┌────────

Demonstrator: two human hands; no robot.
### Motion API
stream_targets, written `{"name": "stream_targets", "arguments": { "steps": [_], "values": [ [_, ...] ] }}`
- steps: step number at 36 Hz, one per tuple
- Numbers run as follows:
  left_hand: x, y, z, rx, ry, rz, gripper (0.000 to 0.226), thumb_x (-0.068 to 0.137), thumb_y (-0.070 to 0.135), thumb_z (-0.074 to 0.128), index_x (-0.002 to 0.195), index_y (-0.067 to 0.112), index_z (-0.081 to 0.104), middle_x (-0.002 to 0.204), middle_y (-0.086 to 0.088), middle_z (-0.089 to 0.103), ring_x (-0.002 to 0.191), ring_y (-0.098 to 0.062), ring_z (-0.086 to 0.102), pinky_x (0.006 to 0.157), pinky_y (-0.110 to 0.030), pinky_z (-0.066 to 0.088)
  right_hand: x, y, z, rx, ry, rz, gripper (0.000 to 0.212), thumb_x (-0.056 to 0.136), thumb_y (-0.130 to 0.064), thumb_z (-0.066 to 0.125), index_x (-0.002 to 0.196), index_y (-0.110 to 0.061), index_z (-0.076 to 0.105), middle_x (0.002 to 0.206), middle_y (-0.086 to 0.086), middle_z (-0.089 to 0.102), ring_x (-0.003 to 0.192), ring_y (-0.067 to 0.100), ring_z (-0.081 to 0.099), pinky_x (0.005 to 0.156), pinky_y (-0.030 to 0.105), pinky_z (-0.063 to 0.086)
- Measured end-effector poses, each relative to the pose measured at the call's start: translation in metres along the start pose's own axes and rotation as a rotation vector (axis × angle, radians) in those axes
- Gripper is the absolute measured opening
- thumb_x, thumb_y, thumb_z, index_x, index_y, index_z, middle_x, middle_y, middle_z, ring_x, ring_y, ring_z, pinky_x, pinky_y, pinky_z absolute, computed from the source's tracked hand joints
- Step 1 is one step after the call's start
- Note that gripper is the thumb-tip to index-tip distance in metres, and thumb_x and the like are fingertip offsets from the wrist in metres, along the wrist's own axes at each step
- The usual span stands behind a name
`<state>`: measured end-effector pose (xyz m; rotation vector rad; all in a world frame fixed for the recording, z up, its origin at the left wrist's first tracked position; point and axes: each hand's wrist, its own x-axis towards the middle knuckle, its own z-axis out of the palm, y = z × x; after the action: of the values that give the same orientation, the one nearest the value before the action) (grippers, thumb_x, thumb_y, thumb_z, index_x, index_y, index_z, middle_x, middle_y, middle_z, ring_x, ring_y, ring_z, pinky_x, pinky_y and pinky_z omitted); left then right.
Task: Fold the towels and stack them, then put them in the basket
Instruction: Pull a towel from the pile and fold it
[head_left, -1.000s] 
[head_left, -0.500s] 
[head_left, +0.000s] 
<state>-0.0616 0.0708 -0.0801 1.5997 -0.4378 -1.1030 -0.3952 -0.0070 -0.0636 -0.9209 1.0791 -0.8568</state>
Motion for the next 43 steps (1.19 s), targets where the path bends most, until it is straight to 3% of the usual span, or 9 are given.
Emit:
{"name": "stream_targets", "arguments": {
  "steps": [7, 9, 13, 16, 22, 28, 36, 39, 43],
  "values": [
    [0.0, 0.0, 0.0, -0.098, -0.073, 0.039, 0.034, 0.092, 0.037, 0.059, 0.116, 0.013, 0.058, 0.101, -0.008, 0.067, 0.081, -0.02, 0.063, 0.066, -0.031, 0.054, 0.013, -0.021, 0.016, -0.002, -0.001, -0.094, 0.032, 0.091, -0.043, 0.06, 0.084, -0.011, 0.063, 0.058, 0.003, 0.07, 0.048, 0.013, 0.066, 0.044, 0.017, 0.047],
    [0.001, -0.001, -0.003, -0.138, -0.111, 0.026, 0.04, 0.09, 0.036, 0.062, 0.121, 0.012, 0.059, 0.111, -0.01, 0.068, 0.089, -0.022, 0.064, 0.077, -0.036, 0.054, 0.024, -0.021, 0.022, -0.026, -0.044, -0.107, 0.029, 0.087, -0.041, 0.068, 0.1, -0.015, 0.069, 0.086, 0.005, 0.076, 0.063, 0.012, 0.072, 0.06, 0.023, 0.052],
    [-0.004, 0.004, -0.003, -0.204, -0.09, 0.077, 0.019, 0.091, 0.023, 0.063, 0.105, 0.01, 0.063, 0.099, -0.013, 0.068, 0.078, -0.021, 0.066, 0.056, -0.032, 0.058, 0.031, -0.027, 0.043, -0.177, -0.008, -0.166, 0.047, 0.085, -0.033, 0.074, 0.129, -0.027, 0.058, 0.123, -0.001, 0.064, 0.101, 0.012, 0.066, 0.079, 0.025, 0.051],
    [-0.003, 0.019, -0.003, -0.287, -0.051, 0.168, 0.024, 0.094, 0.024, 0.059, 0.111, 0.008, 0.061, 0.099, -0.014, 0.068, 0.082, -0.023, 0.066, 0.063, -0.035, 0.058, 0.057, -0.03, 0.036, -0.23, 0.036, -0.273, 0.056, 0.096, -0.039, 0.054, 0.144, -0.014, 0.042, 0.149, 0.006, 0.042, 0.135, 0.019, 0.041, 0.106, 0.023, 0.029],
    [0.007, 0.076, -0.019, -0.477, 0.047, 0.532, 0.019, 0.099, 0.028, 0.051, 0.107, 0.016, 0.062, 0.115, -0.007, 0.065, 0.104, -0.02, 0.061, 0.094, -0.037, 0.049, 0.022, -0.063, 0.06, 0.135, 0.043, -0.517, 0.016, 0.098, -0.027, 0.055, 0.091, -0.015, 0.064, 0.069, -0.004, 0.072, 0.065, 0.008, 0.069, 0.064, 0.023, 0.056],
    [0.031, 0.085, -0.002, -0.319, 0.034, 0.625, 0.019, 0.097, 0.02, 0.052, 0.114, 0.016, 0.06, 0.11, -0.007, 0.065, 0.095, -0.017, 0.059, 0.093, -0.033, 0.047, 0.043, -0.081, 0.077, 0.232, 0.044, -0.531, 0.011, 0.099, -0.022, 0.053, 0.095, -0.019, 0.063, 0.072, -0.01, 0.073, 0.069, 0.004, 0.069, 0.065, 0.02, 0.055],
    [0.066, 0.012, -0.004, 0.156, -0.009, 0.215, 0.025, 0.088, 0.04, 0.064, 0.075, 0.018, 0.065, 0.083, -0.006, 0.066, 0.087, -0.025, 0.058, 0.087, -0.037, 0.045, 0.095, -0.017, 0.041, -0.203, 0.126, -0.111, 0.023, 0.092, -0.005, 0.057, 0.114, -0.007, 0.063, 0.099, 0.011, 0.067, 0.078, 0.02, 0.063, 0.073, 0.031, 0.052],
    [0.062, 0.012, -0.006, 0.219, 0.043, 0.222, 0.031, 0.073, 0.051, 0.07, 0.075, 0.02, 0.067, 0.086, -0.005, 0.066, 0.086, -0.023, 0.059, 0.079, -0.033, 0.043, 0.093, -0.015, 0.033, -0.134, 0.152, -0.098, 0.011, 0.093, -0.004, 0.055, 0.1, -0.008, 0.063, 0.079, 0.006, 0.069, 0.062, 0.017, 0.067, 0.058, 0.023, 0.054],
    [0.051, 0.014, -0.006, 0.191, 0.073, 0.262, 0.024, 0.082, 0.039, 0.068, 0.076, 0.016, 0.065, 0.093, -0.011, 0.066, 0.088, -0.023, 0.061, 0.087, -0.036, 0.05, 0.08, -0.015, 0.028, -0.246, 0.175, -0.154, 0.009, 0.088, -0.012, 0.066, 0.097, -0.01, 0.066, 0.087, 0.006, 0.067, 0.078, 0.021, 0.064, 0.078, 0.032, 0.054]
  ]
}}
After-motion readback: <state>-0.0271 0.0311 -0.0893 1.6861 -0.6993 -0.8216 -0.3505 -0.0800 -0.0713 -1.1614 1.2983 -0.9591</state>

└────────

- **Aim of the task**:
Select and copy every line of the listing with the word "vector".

- **Result of the exercise**:
- Measured end-effector poses, each relative to the pose measured at the call's start: translation in metres along the start pose's own axes and rotation as a rotation vector (axis × angle, radians) in those axes
`<state>`: measured end-effector pose (xyz m; rotation vector rad; all in a world frame fixed for the recording, z up, its origin at the left wrist's first tracked position; point and axes: each hand's wrist, its own x-axis towards the middle knuckle, its own z-axis out of the palm, y = z × x; after the action: of the values that give the same orientation, the one nearest the value before the action) (grippers, thumb_x, thumb_y, thumb_z, index_x, index_y, index_z, middle_x, middle_y, middle_z, ring_x, ring_y, ring_z, pinky_x, pinky_y and pinky_z omitted); left then right.

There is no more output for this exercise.